3 Effective Yoga Exercise To Have A Good Night Sleep

3 Effective Yoga Exercise To Have A Good Night Sleep

Are you one of them who lie in their bed awake for long hours, trying to calm your mind from worries that are haunting you? Well, the you are victim of sleeping disorder. The good news is that you are not the only one, there are numerous people suffering from sleeping disorder. According to reports, around 6-10% of adult population is suffering from insomnia. There are various ways in which insomnia manifests itself, such as:

  • Lack of quality sleep
  • Fatigue, mood swings and lack of concentration
  • Difficulty to sleep

According to The National Institutes of Health around 70 million American are suffering from the problem of intermittent sleep and chronic sleep disorders.

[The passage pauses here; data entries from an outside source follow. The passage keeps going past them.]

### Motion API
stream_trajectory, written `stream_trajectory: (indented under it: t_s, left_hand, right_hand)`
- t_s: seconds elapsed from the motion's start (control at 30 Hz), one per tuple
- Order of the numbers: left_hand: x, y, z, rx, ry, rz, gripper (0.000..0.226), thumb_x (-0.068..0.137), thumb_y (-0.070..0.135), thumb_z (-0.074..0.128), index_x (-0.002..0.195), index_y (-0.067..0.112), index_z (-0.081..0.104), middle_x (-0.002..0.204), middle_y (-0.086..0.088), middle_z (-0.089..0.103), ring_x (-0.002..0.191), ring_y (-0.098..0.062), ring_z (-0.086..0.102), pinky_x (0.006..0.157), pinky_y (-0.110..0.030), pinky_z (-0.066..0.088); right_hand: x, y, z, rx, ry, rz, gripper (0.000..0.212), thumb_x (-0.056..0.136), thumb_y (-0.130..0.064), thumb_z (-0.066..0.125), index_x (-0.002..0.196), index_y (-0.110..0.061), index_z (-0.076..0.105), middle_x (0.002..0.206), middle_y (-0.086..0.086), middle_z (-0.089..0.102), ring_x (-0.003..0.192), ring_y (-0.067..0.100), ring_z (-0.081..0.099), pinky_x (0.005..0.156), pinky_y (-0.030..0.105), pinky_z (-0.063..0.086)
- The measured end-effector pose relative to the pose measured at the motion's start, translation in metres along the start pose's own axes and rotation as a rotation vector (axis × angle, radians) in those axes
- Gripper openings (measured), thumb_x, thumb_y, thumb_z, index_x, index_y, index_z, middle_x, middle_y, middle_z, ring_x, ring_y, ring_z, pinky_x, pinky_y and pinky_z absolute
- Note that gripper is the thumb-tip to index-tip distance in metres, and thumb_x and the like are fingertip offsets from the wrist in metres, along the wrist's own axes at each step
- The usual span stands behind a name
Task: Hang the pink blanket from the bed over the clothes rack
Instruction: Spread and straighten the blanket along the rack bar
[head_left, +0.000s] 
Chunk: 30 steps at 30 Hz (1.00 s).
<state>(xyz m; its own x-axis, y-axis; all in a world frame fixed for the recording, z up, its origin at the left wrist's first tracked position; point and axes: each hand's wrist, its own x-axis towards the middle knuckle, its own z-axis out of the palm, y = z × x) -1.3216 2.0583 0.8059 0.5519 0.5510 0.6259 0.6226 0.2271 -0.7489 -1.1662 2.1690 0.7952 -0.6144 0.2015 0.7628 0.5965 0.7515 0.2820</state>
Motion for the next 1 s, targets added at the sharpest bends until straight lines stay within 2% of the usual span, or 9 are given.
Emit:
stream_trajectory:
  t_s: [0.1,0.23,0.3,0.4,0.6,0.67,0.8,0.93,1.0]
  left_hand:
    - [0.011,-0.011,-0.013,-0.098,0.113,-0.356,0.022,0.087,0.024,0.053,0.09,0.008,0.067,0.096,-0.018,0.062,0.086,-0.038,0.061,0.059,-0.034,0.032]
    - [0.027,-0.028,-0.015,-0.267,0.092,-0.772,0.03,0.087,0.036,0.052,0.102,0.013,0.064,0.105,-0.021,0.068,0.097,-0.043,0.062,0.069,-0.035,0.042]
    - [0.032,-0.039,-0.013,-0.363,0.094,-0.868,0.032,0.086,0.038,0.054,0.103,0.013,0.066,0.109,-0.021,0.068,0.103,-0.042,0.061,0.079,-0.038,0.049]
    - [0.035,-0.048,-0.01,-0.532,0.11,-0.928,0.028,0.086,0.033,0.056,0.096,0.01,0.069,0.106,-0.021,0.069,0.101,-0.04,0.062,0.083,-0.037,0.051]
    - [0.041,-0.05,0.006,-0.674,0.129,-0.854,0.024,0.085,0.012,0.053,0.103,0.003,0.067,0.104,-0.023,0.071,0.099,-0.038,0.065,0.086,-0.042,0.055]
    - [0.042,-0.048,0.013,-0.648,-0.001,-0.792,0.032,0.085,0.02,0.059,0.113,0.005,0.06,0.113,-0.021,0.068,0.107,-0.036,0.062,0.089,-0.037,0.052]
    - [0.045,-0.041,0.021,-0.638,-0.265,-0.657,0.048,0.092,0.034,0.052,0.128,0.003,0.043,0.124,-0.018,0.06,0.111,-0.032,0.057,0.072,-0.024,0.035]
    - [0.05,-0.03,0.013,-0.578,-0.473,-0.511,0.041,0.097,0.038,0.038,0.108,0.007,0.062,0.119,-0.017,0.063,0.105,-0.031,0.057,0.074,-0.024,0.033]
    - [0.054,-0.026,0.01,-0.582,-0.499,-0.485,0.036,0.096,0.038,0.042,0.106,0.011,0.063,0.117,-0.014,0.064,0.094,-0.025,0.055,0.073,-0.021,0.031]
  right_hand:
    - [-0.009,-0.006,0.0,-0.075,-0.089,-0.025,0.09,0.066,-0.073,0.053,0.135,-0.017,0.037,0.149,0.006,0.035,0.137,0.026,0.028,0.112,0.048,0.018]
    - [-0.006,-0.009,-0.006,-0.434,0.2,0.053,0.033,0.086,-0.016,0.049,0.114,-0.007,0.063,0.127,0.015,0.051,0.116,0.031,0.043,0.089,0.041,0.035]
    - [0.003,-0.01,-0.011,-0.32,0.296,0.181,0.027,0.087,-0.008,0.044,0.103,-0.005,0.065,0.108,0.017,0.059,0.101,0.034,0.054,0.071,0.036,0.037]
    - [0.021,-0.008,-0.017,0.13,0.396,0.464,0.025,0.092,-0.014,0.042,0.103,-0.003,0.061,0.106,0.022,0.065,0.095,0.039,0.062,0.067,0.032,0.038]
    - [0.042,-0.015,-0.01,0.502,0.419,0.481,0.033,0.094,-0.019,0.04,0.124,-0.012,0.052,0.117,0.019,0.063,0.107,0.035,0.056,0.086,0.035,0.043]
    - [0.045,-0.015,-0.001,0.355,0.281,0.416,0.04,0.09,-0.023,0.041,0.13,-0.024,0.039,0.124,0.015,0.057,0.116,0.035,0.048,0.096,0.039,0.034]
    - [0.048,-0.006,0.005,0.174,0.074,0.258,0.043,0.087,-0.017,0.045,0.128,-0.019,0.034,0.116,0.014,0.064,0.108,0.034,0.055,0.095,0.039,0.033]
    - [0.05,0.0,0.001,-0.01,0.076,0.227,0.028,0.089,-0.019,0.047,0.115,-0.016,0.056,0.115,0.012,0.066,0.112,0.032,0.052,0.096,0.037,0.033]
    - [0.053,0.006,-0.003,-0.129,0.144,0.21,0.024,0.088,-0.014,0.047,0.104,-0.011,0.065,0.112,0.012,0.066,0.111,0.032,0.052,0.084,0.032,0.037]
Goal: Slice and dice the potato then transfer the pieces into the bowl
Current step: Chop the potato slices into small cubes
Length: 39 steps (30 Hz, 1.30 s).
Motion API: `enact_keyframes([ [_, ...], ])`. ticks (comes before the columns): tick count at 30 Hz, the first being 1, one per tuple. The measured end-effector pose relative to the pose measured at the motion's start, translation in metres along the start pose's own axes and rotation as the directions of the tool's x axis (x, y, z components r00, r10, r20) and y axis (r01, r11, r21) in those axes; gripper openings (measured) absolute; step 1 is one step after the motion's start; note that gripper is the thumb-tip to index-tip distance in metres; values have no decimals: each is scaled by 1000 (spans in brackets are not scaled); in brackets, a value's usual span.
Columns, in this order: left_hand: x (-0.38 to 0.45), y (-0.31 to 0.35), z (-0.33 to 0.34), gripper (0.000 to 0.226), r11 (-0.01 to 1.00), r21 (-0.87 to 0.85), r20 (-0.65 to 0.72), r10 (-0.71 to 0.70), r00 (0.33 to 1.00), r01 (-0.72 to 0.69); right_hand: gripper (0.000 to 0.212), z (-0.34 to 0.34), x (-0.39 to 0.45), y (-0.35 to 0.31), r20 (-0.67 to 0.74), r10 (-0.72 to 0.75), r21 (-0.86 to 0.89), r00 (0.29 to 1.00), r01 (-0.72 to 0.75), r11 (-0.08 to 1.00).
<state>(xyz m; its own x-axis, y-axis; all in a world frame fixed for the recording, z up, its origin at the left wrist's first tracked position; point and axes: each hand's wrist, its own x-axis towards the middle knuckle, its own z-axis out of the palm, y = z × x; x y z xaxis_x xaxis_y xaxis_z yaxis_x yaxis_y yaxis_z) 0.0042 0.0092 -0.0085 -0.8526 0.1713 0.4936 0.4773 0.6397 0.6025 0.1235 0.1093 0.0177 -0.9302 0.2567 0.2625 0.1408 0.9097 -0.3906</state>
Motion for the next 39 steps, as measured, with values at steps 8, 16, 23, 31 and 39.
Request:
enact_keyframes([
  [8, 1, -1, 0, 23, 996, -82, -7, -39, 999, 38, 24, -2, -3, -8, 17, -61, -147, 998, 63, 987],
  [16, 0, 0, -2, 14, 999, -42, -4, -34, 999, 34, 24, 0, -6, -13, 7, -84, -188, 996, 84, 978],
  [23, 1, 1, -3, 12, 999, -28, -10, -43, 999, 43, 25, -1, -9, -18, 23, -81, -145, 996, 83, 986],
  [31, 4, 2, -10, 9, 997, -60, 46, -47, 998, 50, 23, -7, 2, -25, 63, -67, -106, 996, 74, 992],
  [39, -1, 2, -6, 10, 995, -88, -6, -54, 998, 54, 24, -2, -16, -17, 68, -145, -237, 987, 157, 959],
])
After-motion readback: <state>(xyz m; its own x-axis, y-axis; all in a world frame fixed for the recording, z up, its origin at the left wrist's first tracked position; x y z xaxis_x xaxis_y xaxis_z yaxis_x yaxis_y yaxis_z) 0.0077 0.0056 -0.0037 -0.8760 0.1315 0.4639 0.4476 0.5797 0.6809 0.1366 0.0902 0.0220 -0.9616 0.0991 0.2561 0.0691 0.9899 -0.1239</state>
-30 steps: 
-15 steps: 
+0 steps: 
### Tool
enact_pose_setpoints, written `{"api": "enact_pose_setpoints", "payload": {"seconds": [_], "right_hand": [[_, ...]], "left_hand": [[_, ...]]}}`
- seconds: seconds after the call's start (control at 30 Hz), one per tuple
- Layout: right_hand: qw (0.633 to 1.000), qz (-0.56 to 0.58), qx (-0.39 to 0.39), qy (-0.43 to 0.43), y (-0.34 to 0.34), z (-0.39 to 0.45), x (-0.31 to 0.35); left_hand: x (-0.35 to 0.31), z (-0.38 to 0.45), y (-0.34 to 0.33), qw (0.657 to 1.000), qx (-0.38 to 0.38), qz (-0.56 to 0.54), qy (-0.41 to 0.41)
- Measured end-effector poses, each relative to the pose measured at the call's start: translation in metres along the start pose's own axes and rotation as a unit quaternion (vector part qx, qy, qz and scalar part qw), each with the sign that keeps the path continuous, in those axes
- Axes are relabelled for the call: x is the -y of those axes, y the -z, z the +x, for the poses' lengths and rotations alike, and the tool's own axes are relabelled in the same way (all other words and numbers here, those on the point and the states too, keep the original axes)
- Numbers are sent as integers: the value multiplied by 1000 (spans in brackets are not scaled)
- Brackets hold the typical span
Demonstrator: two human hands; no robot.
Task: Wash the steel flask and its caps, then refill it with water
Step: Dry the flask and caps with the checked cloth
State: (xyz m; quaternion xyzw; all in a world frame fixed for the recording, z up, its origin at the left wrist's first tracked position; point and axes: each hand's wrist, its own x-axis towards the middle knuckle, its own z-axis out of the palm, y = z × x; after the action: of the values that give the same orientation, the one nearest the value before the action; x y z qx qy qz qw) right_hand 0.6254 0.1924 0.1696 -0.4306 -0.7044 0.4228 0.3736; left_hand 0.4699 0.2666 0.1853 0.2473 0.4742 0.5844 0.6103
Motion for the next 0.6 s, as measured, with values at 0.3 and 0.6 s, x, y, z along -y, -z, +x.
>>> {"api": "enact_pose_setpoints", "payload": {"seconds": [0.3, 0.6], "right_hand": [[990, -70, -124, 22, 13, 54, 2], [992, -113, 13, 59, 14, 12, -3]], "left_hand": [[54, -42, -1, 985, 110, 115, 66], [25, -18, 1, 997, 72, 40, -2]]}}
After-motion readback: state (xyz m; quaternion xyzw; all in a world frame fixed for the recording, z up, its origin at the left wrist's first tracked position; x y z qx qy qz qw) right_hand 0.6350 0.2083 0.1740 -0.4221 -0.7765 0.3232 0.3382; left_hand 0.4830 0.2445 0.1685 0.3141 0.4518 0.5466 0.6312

Insomnia is even related to heart disease, hypertension, diabetes and depression. The Institute of Medicine estimated that Americans spends hundreds of billion dollars yearly on medical. This includes hospital services, doctor visit, sleeping medication etc.

  • BENEFITS OF YOGA

Do you know the most common cause behind the sleeping disorders? Stress is the answer. Make a difference in your life through yoga. A restorative yoga helps in calming your mind and release tension.

Here are four effective yoga poses to have a Good Night Sleep.

1. CORPSE POSE – SAVASANA

It is one of the most beneficial pose for relieving stress. It is commonly considered as the beginning and ending pose.

  • Lie down with feets apart and armed relaxed.
  • Keep your shoulders away from ears and chin tucked in. People who are suffering from lower back pain can keep cushion under the knees. Bring your focus to the breathing, observing your inhalation and exhalation.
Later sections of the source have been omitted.